Prompt ▸ Of the lines below, write out exactly those from the line with "Q: Locate point(s) on the small pink-beige" through the line with "Q: Locate point(s) on the orange plastic", both included, and skip the rest.

Records from a dataset
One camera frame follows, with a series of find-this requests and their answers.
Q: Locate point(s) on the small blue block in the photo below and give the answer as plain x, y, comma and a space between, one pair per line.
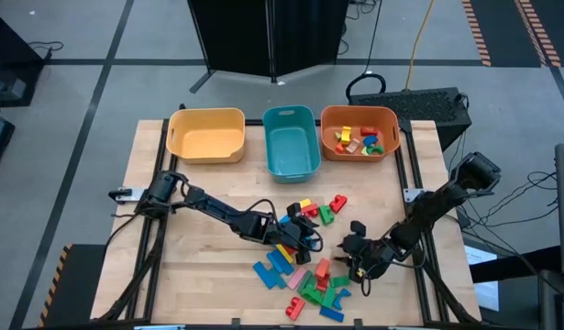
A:
370, 140

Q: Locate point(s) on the small red-orange block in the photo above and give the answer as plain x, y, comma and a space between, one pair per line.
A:
339, 147

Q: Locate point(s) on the dark green long block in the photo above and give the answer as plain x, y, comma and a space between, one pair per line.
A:
305, 280

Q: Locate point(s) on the yellow rectangular wooden block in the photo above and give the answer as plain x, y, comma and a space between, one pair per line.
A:
285, 253
305, 202

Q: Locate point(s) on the blue notched block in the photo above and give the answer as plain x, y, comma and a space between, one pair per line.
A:
341, 298

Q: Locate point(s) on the teal plastic bin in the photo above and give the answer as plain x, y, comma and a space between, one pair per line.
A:
290, 146

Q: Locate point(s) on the black striped floor mat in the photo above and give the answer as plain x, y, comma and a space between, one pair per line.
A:
80, 284

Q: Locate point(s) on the small pink-beige block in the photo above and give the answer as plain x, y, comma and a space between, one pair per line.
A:
353, 146

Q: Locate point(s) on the black partition panel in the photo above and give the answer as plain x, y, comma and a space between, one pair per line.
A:
231, 36
309, 36

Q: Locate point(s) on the yellow plastic bin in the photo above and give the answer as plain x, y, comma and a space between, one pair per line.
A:
206, 135

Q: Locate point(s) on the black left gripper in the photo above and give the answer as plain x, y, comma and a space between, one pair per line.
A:
286, 236

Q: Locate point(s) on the black computer case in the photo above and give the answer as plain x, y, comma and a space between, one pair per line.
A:
410, 107

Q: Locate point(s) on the blue rectangular wooden block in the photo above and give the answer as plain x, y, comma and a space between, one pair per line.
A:
331, 314
314, 245
284, 219

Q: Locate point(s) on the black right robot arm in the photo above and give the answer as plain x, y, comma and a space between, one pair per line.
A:
437, 205

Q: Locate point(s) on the orange plastic bin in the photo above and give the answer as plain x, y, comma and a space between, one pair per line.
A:
387, 117

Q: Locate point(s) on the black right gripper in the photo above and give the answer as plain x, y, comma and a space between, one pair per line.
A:
368, 254

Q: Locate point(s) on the green rectangular wooden block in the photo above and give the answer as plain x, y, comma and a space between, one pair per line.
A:
340, 281
328, 297

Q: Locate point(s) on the wide blue wooden block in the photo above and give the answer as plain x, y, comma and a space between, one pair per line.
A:
280, 263

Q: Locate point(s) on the long blue wooden block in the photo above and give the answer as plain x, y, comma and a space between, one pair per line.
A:
264, 275

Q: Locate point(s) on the red two-stud plastic brick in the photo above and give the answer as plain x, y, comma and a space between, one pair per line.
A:
295, 308
338, 203

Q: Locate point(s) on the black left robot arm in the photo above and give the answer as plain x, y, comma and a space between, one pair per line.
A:
217, 209

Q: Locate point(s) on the green arch block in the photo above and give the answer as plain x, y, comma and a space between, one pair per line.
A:
377, 149

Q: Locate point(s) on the black cabinet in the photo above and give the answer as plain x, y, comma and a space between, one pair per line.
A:
11, 55

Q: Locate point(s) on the small red ribbed block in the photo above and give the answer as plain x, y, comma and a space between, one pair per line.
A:
368, 130

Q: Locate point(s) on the orange-red long wooden block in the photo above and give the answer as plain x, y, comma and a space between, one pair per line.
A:
323, 268

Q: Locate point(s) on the pink wooden block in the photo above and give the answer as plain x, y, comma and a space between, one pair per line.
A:
296, 278

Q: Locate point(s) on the teal wooden block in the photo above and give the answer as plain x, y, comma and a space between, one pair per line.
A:
278, 281

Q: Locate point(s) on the green plastic stud brick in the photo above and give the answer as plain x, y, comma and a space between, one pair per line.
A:
311, 297
326, 215

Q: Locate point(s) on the white paper sheet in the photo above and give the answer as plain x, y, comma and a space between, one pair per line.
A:
485, 275

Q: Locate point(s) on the pale green small block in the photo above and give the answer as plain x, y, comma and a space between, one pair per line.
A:
364, 150

Task output ▸
Q: Locate point(s) on the small pink-beige block in the photo above and give the answer as plain x, y, comma and a space between, one pair per line.
A:
353, 146

Q: Locate point(s) on the black partition panel in the photo above and give the answer as plain x, y, comma and a space between, one pair per line.
A:
231, 36
309, 36

Q: Locate point(s) on the yellow plastic bin in the photo above and give the answer as plain x, y, comma and a space between, one pair per line.
A:
206, 135

Q: Locate point(s) on the black left gripper in the photo above and give the answer as plain x, y, comma and a space between, one pair per line.
A:
286, 236

Q: Locate point(s) on the black computer case in the photo above and give the answer as plain x, y, comma and a space between, one pair per line.
A:
410, 107

Q: Locate point(s) on the blue rectangular wooden block in the photo above and give the answer as plain x, y, comma and a space between, one pair per line.
A:
331, 314
314, 245
284, 219

Q: Locate point(s) on the black right robot arm in the photo above and give the answer as plain x, y, comma and a space between, one pair per line.
A:
437, 205

Q: Locate point(s) on the orange plastic bin in the photo above and give the answer as plain x, y, comma and a space between, one pair per line.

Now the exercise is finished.